Pdfbatchqa is a simple tool for automated checking of digitisation batches of PDF files against a user-defined technical profile. Internally it wraps around the pdfimages tool from the Poppler library, which is used to extract the image-related properties for each PDF. The pdfimages output is then validated against a set of Schematron schemas that define the required technical characteristics.
The easiest method to install pdfbatchqa is to use the pip package manager.
This will work on any platform for which Python is available. You need a recent version of pip (version 9.0 or more recent). To install pdfbatchqa for a single user, use the following command:
pip install pdfbatchqa --user
To install pdfbatchqa for all users, use the following command:
pip install jprofile
You need local admin (Windows) / superuser (Linux) privilige to do this. On Windows, you can do this by running the above command in a Command Prompt window that was opened as Administrator.
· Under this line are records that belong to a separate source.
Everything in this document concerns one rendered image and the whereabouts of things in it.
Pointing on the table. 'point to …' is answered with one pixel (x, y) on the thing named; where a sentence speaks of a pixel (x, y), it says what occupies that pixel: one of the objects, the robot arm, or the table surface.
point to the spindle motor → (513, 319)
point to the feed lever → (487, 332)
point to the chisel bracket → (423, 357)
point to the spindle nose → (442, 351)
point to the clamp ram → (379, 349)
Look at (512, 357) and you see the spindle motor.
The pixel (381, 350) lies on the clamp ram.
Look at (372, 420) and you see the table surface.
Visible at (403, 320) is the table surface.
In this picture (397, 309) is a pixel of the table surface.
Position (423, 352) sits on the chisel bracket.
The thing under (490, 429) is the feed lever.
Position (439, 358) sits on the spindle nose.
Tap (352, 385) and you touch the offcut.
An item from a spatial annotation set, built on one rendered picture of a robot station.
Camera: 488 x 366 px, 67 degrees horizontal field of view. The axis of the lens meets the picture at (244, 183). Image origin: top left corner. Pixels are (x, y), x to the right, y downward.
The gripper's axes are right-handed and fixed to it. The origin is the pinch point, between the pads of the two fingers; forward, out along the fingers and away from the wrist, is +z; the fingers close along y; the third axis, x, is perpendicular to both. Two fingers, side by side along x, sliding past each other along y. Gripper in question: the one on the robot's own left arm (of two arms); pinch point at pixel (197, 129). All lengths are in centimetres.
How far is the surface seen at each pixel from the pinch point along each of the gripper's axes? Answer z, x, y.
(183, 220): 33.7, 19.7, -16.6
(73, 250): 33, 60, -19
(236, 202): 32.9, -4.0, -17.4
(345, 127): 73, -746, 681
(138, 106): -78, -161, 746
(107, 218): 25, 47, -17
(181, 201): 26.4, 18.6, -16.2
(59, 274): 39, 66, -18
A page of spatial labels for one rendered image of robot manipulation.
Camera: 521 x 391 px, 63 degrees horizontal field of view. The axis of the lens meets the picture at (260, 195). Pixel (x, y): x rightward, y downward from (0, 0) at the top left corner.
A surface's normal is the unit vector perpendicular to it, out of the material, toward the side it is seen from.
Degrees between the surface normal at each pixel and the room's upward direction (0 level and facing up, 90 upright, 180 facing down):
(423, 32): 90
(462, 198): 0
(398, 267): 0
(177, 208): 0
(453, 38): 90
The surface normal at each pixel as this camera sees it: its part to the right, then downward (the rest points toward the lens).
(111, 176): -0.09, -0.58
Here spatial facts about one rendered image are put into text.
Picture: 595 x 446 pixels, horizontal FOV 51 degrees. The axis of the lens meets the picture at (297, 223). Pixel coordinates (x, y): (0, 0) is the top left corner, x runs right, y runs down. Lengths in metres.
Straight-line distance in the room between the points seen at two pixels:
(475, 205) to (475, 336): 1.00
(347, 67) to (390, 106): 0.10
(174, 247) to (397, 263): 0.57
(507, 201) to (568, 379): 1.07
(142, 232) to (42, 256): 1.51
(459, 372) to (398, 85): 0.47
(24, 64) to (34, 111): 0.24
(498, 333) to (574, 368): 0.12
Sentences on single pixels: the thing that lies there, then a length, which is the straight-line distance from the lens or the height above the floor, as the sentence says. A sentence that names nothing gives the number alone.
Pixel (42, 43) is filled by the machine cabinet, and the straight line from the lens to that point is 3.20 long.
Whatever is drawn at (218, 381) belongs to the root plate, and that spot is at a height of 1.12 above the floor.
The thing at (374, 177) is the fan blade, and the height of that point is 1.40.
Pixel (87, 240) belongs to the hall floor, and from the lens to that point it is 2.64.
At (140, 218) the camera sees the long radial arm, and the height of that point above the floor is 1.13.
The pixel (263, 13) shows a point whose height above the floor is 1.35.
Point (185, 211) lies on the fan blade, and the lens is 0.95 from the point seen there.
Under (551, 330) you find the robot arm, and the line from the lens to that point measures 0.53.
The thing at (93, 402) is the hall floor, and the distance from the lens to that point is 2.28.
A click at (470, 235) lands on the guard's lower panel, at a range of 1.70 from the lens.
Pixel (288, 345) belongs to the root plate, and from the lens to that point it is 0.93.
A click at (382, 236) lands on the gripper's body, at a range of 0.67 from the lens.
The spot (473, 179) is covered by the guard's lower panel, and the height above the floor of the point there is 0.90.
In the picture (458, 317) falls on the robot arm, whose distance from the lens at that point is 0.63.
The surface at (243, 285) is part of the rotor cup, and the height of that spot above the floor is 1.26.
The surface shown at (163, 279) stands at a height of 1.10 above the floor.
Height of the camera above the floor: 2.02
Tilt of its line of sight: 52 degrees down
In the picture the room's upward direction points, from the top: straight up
On Linux, use this:
sudo pip install jprofile
usage: pdfbatchqa batchDir prefixOut -p PROFILE
batchDir: root directory of batch
prefixOut: prefix that is used for writing output files
PROFILE: name of profile that defines the validation schemas
To list all available profiles, use a value of l or list for PROFILE.
Pdfbatchqa was designed for processing digitisation batches that are delivered to the KB by external suppliers as part of the DBNL stream. For each digitised publication, these batches typically contain two PDF files:
- A high quality PDF with images in JPEG format that are enoded at 85% JPEG quality
- A lower quality PDF with images in JPEG format that are enoded at 50% JPEG quality
TODO: describe how we can distinguish between 1. and 2. (folder name, file name?).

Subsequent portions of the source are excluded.